Damarsız Bitkilerin Ekolojik Faydaları
Bazen "düşük" veya "ilkel" olarak reddedilen vasküler olmayan bitkiler çevrede çok önemli roller oynarlar. Diğer bitkiler için tohum yatağı görevi görürler ve tohumların çimlenmesi için nemli bir alt tabaka sağlarlar. Damarsız bitkiler ayrıca besinleri yağmurdan emer. Yüksek emici nitelikleri nedeniyle toprak erozyonunu önlerler. Vasküler olmayan bitkiler tarafından emilen su, yavaşça çevreye geri salınır. Bu, ağaçların suyu emmesine ve tutmasına da yardımcı olur. Vasküler olmayan bitkiler kum tepelerini bile stabilize edebilir. Vasküler olmayan bitkiler de havadaki besinleri emer. Kurutulmuş turbaları bir dizi kullanıma hizmet eder. Turba karbonu tuttuğu için bataklıkları ve turba katmanlarını korumak bu karbonun atmosfere geri salınmasını engeller.

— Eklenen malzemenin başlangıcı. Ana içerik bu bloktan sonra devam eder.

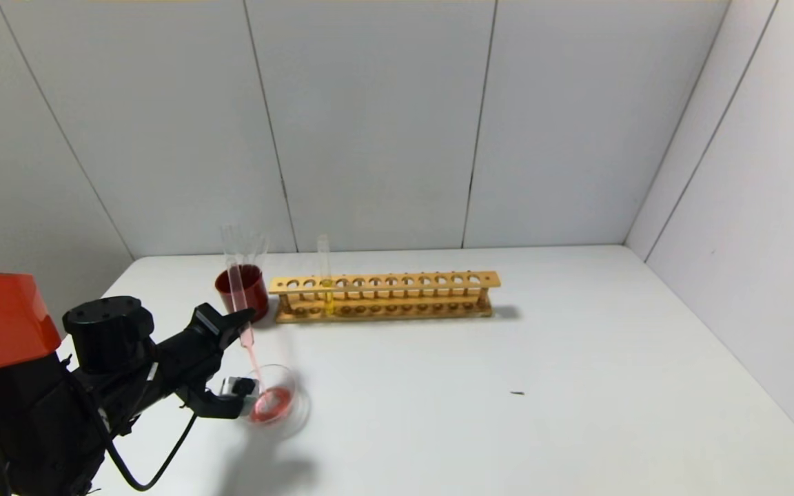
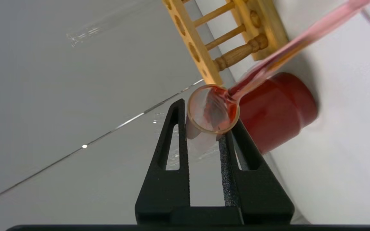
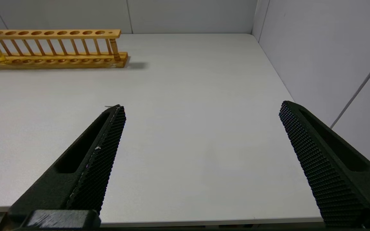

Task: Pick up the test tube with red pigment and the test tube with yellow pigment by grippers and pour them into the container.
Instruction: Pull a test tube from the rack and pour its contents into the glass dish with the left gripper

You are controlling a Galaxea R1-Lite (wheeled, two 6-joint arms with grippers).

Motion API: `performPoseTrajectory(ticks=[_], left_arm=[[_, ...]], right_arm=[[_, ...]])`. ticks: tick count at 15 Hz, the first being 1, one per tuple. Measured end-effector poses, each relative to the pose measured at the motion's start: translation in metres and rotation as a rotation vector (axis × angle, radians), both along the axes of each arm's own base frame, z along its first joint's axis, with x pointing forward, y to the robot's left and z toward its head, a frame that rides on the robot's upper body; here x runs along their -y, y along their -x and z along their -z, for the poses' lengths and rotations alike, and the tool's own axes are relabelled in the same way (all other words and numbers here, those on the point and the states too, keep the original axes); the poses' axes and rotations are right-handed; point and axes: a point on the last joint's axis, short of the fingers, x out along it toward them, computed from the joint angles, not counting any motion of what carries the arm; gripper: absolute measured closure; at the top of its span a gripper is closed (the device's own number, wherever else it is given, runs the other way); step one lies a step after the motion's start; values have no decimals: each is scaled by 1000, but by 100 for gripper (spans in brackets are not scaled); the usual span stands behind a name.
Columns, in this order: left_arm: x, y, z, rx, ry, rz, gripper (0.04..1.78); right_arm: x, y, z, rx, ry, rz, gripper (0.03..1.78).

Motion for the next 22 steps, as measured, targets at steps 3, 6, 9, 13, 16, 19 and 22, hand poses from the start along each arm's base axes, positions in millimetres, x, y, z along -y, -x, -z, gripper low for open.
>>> performPoseTrajectory(ticks=[3, 6, 9, 13, 16, 19, 22], left_arm=[[1, -2, -6, 52, -42, 34, 150], [0, -3, -8, 77, -69, 41, 150], [0, -2, -12, 99, -87, 44, 150], [0, -1, -14, 115, -108, 50, 150], [-1, -1, -15, 122, -116, 50, 150], [-2, -1, -15, 132, -136, 48, 150], [-3, 0, -16, 135, -132, 42, 150]], right_arm=[[0, 0, 0, 0, 0, 0, 6], [0, 0, 0, 0, 0, 0, 6], [0, 0, 0, 0, 0, 0, 6], [0, 0, 0, 0, 0, 0, 6], [0, 0, 0, 0, 0, 0, 6], [0, 0, 0, 0, 0, 0, 6], [0, 0, 0, 0, 0, 0, 6]])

Vasküler olmayan bitkiler kendi çevrelerinde özel nişler işgal ettiğinden, kilit taşı türlerinin rolünü oynarlar. Vasküler olmayan bitkiler, substratlarının ışık, su, sıcaklık ve kimyasal bileşimi dahil olmak üzere spesifik abiyotik faktörler gerektirir. Ayrıca, besin ağlarında rol oynayan küçük omurgasızları ve ökaryotları da barındırırlar. Vasküler olmayan bitkilerin boyutu ve kolay yeniden üretilebilirliği, bitki biyologlarının incelemesi için onlara büyük erişilebilirlik sağlar. Damarsız bitkiler, damarlı bitkiler, hayvanlar ve çevre arasındaki karmaşık etkileşim, bunların ekolojik önemini kanıtlar. Muhtemelen daha birçok vasküler olmayan bitki keşif ve tanımlamayı beklemektedir.